SIGQ number of signals to be processed
SIGPND Shield bit that stores the pending signal for the thread
SHDPND shielding bit, storing the pending signal for this thread group
SIGBLK storage of blocked signals
Sigign storage of ignored signals
SIGCGT storage of captured signals
Capinh inheritable, the ability to inherit from a program that can be executed by the current process
CAPPRM permitted, the ability of the process to be able to use, can contain Capeff not in the ability, these capabilities are temporarily abandoned by the process itself, Capeff is a subset of CAPPRM, the process of abandoning the unnecessary ability to improve security
Capeff effective, the effective ability of the process
Iv./proc/loadavg
All values in the file are accumulated from the start of the system to the current moment. This file only gives the aggregate information for all CPUs, and it is not possible to get information about each CPU.
/proc # Cat Loadavg
1.0 1.00 0.93) 2/19 301
The meaning of each value is:
Parameter interpretation
Lavg_1 (1.0) 1-minute average load
Lavg_5 (1.00) 5-minute average load
Lavg_15 (0.93) 15-minute average load
Nr_running (2) The number of tasks that run the queue at the time of sampling, in the same way as the/proc/stat procs_running
Nr_threads (19) The number of active tasks in the system at the time of sampling (excluding tasks that have been completed)
Last_pid (301) The maximum PID value, including the lightweight process, which is the thread.
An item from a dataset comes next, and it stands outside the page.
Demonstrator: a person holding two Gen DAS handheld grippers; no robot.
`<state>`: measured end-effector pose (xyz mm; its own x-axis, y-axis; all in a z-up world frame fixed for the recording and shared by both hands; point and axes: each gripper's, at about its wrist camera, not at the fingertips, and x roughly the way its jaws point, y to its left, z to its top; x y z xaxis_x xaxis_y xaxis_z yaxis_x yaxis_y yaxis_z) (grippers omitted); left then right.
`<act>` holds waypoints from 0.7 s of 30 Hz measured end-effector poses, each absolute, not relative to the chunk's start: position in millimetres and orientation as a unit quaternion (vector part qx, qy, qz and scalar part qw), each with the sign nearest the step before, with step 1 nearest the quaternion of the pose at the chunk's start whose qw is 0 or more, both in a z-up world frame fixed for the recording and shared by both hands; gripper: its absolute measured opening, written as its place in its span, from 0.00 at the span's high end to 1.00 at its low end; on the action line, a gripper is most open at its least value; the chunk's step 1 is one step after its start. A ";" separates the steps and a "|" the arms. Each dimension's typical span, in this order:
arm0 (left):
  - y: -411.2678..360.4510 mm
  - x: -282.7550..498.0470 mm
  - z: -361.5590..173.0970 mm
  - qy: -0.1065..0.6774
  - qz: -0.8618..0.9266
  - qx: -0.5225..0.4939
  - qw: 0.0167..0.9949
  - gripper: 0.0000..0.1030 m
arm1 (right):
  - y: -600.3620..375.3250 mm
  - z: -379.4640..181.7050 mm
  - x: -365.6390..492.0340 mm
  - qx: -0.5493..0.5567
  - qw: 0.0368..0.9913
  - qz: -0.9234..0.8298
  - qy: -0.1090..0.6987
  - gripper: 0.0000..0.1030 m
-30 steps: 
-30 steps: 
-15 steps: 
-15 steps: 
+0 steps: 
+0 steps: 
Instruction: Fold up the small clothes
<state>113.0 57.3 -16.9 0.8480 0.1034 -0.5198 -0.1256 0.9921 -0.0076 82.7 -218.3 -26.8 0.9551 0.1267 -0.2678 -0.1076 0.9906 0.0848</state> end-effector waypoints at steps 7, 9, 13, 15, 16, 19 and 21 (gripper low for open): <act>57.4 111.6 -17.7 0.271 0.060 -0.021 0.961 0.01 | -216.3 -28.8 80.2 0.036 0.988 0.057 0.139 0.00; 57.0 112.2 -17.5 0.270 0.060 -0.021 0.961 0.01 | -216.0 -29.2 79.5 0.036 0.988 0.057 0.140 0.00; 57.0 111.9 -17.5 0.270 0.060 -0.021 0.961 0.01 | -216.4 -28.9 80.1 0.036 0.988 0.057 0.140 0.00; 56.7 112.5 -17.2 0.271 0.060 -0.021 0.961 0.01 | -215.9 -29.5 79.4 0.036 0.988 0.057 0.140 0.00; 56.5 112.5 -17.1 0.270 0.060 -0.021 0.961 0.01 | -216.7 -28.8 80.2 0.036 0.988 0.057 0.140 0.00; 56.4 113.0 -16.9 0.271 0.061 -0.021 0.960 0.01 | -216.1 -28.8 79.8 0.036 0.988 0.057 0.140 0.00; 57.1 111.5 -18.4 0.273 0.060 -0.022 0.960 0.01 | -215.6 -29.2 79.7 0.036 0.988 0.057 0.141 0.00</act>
Assuming there are currently two CPUs, the current number of tasks per CPU is 4.61/2=2.31
Wu,/proc/286/smaps
The file reflects the size of the corresponding linear region of the process
/proc/286 # Cat Smaps
00008000-00009000 R-xp 00000000 00:0c1695459/memtest/mmtest
Size:4 KB
Rss:4 KB
shared_clean:0 KB
shared_dirty:0 KB
Private_clean:4 KB
private_dirty:0 KB
00010000-00011000 Rw-p 00000000 00:0c1695459/memtest/mmtest
Size:4 KB
Rss:4 KB
shared_clean:0 KB
shared_dirty:0 KB
private_clean:0 KB
Private_dirty:4 KB
00011000-00012000 rwxp 00011000 00:000 [Heap]
Size:4 KB
rss:0 KB
shared_clean:0 KB
shared_dirty:0 KB
private_clean:0 KB
private_dirty:0 KB
40000000-40019000 R-xp 00000000 00:0c2413396/lib/ld-2.3.2.so
size:100 KB
rss:96 KB
interface method for user-state processes using kernel memory management
From the operating system perspective, the process allocates memory in two ways, with two system invocations: BRK and mmap (regardless of shared memory).
1. BRK is the highest address pointer of the data segment (. data) _edata to the high address (see glibc section)
2, Mmap is in the virtual address space of the process (heap and the middle of the stack, called the file map area) to find a piece of free virtual memory.
Both of these methods allocate virtual memory and no physical memory is allocated. In the first access to the allocated virtual address space, a page break occurs, the operating system is responsible for allocating physical memory, and then establish a mapping between virtual memory and physical memory.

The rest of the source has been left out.